## Import Packages

In [1]:
import pandas as pd
import json
import geopandas as gpd
from pprint import pprint
from shapely.geometry import Point, LineString, Polygon


## Process Data

In [125]:
def geometry_from_overpass(element):
    coords = [(coord["lon"], coord["lat"]) for coord in element["geometry"]]

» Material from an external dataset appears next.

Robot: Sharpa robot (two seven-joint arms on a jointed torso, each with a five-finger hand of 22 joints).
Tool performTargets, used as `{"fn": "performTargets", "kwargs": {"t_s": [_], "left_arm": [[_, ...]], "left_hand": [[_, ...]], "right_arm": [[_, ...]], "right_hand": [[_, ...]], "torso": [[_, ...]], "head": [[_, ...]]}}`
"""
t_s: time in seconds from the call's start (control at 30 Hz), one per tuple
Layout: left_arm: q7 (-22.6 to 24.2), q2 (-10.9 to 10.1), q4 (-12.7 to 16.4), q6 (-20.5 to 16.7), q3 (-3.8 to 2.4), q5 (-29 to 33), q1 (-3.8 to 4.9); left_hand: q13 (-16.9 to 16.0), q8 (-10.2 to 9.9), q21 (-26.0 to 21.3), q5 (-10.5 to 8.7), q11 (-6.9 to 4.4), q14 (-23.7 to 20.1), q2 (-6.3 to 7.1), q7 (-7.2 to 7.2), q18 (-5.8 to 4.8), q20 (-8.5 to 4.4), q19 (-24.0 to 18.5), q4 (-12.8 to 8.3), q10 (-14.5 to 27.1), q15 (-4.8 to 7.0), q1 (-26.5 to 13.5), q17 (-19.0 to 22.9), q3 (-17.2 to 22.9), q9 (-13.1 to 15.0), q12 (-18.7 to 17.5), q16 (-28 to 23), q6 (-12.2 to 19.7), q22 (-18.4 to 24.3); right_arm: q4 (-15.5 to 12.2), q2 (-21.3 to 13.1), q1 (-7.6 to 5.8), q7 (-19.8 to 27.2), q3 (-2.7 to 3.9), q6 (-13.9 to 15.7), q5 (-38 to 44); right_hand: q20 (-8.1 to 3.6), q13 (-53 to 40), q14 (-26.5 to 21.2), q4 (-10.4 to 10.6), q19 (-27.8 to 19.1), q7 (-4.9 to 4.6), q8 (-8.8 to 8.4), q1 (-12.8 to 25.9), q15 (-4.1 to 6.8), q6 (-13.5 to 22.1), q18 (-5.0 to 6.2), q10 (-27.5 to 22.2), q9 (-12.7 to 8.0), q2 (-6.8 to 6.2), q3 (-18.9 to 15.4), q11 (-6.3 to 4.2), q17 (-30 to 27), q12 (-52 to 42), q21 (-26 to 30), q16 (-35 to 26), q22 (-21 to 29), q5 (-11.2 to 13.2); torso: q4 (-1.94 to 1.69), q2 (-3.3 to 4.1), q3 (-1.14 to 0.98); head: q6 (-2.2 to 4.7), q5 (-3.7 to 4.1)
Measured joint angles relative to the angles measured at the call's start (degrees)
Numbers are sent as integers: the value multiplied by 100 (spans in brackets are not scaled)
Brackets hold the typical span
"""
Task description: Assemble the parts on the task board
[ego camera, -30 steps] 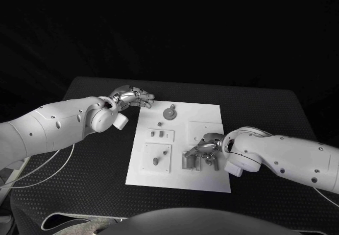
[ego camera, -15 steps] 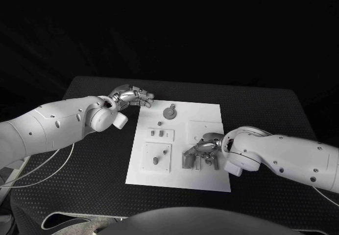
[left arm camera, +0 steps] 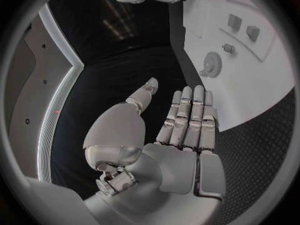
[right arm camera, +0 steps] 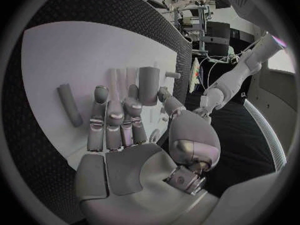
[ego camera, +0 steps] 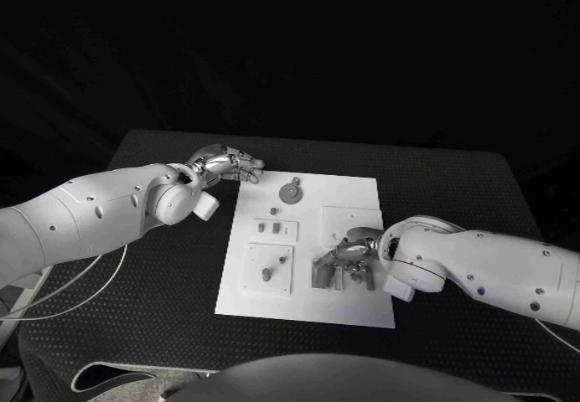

    if coords[0] == coords[-1]:
        return Polygon(coords)
    else:
        return LineString(coords)


def get_gdf(data_dir):
    try:
        with open(data_dir, encoding="utf-8") as f:
            data = json.load(f)
    except:
        exception = "Error: Could not load the file"
        return exception
            
    features = []

    for element in data["elements"]:
        el_type = element["type"]
        tags = element.get("tags", {})
        tags["id"] = element["id"]
        element["tags"]["name"] = element["tags"].get("name", "Unnamed")
        element["tags"]["latitude"] = element.get("lat", None)
        element["tags"]["longitude"] = element.get("lon", None)

        if el_type in ["way", "relation"] and "geometry" in element:
            geom = geometry_from_overpass(element)
            features.append({**tags, "geometry": geom})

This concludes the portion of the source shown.